- **Input data**
+ + + +
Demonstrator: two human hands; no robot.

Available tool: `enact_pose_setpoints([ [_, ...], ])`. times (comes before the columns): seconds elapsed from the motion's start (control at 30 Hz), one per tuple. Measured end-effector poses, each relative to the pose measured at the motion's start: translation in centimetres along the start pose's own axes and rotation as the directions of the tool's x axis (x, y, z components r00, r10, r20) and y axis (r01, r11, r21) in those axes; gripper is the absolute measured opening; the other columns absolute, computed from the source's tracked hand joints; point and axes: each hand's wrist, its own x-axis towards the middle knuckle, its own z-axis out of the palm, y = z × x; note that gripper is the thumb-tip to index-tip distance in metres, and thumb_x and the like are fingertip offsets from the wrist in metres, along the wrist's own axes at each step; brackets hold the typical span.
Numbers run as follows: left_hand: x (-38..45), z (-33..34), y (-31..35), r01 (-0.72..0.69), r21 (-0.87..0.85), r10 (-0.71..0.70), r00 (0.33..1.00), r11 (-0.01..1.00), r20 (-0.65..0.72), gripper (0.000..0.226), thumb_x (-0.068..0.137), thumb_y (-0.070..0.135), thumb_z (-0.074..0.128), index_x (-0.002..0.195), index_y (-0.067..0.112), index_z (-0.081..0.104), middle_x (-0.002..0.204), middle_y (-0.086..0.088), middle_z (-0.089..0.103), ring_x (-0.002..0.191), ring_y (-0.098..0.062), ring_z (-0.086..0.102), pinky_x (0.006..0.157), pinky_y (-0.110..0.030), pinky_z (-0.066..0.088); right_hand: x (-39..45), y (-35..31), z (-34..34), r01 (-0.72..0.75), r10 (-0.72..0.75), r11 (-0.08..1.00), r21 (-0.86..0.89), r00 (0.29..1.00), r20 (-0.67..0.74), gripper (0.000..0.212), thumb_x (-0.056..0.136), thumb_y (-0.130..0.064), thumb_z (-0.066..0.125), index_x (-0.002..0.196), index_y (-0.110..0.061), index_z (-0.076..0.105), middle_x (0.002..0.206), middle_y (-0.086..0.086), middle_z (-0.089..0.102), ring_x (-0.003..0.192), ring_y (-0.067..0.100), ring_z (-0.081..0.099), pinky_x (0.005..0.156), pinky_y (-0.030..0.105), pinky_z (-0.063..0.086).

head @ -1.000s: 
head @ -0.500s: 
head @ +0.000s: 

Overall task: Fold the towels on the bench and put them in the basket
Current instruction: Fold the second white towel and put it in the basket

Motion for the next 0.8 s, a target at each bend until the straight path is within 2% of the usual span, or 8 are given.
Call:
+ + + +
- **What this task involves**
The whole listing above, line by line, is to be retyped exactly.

- **Task answer**
Demonstrator: two human hands; no robot.

Available tool: `enact_pose_setpoints([ [_, ...], ])`. times (comes before the columns): seconds elapsed from the motion's start (control at 30 Hz), one per tuple. Measured end-effector poses, each relative to the pose measured at the motion's start: translation in centimetres along the start pose's own axes and rotation as the directions of the tool's x axis (x, y, z components r00, r10, r20) and y axis (r01, r11, r21) in those axes; gripper is the absolute measured opening; the other columns absolute, computed from the source's tracked hand joints; point and axes: each hand's wrist, its own x-axis towards the middle knuckle, its own z-axis out of the palm, y = z × x; note that gripper is the thumb-tip to index-tip distance in metres, and thumb_x and the like are fingertip offsets from the wrist in metres, along the wrist's own axes at each step; brackets hold the typical span.
Numbers run as follows: left_hand: x (-38..45), z (-33..34), y (-31..35), r01 (-0.72..0.69), r21 (-0.87..0.85), r10 (-0.71..0.70), r00 (0.33..1.00), r11 (-0.01..1.00), r20 (-0.65..0.72), gripper (0.000..0.226), thumb_x (-0.068..0.137), thumb_y (-0.070..0.135), thumb_z (-0.074..0.128), index_x (-0.002..0.195), index_y (-0.067..0.112), index_z (-0.081..0.104), middle_x (-0.002..0.204), middle_y (-0.086..0.088), middle_z (-0.089..0.103), ring_x (-0.002..0.191), ring_y (-0.098..0.062), ring_z (-0.086..0.102), pinky_x (0.006..0.157), pinky_y (-0.110..0.030), pinky_z (-0.066..0.088); right_hand: x (-39..45), y (-35..31), z (-34..34), r01 (-0.72..0.75), r10 (-0.72..0.75), r11 (-0.08..1.00), r21 (-0.86..0.89), r00 (0.29..1.00), r20 (-0.67..0.74), gripper (0.000..0.212), thumb_x (-0.056..0.136), thumb_y (-0.130..0.064), thumb_z (-0.066..0.125), index_x (-0.002..0.196), index_y (-0.110..0.061), index_z (-0.076..0.105), middle_x (0.002..0.206), middle_y (-0.086..0.086), middle_z (-0.089..0.102), ring_x (-0.003..0.192), ring_y (-0.067..0.100), ring_z (-0.081..0.099), pinky_x (0.005..0.156), pinky_y (-0.030..0.105), pinky_z (-0.063..0.086).

head @ -1.000s: 
head @ -0.500s: 
head @ +0.000s: 

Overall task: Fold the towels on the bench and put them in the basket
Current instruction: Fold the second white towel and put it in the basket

Motion for the next 0.8 s, a target at each bend until the straight path is within 2% of the usual span, or 8 are given.
Call:

Work on this exercise is complete, and nothing remains.